**TASK DIRECTIONS**
Across the entries below, how many lines have the word "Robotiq" in them? Respond with only the number.

**DATA SHOWN**
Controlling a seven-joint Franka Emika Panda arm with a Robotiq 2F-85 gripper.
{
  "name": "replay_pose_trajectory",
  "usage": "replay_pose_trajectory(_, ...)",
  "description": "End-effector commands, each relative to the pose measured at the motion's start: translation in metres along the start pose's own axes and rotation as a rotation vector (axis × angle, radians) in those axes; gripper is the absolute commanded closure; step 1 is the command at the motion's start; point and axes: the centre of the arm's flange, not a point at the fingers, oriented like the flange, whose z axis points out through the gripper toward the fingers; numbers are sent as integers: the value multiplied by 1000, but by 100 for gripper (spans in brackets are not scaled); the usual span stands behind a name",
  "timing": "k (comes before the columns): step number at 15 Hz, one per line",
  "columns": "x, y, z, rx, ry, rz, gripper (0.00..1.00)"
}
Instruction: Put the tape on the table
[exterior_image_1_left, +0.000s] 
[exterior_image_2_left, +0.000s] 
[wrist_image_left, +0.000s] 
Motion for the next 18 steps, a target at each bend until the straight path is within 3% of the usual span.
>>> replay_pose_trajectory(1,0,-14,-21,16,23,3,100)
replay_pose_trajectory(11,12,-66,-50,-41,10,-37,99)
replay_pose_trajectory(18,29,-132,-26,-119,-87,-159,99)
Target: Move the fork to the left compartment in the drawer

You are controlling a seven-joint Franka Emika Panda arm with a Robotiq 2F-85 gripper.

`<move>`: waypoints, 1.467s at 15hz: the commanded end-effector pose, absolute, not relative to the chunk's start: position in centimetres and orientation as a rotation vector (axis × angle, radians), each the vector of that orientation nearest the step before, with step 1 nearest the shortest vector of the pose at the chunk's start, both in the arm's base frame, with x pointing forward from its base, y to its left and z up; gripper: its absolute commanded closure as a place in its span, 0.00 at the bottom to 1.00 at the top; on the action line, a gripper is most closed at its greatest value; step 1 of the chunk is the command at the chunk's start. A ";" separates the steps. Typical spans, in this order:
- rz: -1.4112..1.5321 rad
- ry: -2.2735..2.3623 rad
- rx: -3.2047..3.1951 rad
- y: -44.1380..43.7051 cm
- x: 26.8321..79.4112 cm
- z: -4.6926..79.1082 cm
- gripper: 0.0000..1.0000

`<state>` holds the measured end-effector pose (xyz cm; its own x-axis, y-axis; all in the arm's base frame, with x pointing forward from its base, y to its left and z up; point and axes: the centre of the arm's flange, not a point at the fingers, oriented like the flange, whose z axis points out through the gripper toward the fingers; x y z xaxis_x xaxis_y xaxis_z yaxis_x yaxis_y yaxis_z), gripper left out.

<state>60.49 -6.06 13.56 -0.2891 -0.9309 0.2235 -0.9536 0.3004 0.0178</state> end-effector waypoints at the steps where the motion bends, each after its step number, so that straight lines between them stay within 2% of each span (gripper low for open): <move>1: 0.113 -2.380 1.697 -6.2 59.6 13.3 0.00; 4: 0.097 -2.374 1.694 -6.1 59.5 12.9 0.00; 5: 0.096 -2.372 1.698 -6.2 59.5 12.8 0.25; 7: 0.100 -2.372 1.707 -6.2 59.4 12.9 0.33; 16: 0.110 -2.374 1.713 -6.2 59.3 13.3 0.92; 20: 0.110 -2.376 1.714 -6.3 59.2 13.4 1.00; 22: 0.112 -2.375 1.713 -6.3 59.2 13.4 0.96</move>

**EXPECTED OUTPUT**
2